Insaisissable et imprévisible. Tel le nouveau parfum « La Colle Noire » à la Rose de Mai de la maison, Christian Dior était un homme fougueux et sensible, attachant et pétillant, passionné par son métier et illuminé par son génie. Pour percer les mystères de la senteur de la « Colle Noire », nous avons redécouvert cet homme dans son auto biographie « Christian Dior et moi » (Editions Vuibert).

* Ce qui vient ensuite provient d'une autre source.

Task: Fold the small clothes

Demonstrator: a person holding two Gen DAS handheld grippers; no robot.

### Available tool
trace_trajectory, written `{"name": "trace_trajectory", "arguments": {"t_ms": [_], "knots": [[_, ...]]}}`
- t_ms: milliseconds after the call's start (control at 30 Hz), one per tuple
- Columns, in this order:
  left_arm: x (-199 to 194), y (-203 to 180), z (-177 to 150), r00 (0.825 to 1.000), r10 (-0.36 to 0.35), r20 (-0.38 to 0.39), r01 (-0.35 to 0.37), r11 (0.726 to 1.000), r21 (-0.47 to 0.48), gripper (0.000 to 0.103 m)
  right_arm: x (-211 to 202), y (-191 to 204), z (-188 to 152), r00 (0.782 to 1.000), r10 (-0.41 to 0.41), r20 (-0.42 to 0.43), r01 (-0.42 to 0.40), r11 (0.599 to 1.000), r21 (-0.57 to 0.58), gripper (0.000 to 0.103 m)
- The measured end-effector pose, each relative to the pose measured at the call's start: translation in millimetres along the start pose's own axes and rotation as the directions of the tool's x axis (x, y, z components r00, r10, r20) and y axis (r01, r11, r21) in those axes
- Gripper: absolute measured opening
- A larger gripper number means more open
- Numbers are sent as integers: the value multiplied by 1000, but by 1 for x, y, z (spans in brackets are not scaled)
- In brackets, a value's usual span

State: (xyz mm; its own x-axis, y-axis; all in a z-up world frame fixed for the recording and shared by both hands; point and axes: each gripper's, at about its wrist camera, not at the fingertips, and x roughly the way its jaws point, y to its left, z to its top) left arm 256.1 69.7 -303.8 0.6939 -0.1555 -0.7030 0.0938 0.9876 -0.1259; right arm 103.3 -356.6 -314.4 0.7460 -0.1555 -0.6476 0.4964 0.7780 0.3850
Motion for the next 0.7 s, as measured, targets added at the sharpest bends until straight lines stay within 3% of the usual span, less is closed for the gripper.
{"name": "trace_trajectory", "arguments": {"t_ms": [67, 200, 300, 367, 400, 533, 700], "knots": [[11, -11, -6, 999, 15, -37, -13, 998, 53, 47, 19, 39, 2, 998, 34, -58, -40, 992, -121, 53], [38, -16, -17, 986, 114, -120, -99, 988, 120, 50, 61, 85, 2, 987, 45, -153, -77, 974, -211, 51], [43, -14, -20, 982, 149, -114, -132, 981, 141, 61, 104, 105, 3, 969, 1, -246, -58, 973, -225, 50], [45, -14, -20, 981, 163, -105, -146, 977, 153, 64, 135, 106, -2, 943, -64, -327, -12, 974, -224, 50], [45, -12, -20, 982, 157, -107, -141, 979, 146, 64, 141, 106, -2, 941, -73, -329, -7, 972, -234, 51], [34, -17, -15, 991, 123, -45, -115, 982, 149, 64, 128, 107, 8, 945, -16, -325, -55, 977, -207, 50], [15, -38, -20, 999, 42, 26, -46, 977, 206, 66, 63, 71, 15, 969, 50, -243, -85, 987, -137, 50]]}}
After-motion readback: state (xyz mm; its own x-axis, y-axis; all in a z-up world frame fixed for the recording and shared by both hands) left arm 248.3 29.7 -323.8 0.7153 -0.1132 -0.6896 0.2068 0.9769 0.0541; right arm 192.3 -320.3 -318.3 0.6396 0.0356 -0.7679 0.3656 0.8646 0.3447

Il était une fois un personnage. Il était une fois un parfum. Il était … l’automne ! Les feuilles jaunies comme les pages d’un livre de chevet que l’on relit les soirs d’insomnie tombent. Mais, aujourd’hui, la rédaction de la Mode à la Française évoque une saison de fête, des pages noircies par les mains d’un homme aux doigts de fée, un livre qui restera. A l’orée du mois de septembre, nous avons tourné les pages de l’autobiographie de Christian Dior tout en humant l’air du nouveau parfum « La Colle Noire » de la même maison.

L’univers Dior. Un monde à part entière. Mais surtout un homme autour duquel gravitait une fourmilière. Au fil de son autobiographie, on découvre avec plaisir et délectation les petits secrets qui ont fait la réussite de la maison Dior : l’humour imparable de ce bonhomme que rien – à part les étranges sorcières qui lui prédisaient dès sa plus jeune enfance un destin exceptionnel- ne prédisposait à faire le tour du monde plusieurs fois, à côtoyer les plus grands, à recevoir des prix prestigieux de l’autre côté de l’Atlantique, à accueillir chez lui (dans son studio) les créateurs les plus illustres de son temps. Rien.

Et pourtant, il a fallu une seule rencontre pour que la vie de Christian Dior ne bascule du côté de la féérie des tissus, de la fièvre de la couture et de l’excitation des défilés. On se rappellera ses mimiques. Avec son bâton, il posait son regard là le bât blessait, là où lui seul avec un œil aiguisé avait trouvé l’erreur.

On continue de tourner les pages et on s’affaire aux côtés de madame Marguerite qui n’en finit plus d’acclimater le tempérament de plus en plus volubile d’un monsieur Dior qui cherche l’excellence, la perfection, qui aspire à savoir les envies des femmes, à penser le futur et à s’installer dans le cœur des belles de son époque. Une tâche décrite avec simplicité et précision dans ce projet autobiographique qui finalement n’aboutira pas – la mort emporta bien tôt notre Christian Dior.

La lecture est comme un défilé de mode. Elle passe furtivement, bouscule nos sens dans tous les sens, nous émeut, nous fait rire et pleurer. Mais à la fin, au lieu d’applaudir, on se contente de rester là en silence et d’apprécier ce moment. Un moment délicieux que nous avons accompagné d’un soupçon de « Colle Noire », comme pour faire durer encore davantage notre connexion spirituelle avec Dior. Car en effet, ce nouveau parfum à la Rose de Mai est la plus parfaite définition de l’univers et de la vie de monsieur Christian Dior. Lui, qui pendant les tourbillons de la vie parisienne ou dans son bureau de l’avenue Montaigne, ne rêvait que d’une chose : arroser les fleurs de son jardin dans sa propriété grassoise « La Colle Noire » !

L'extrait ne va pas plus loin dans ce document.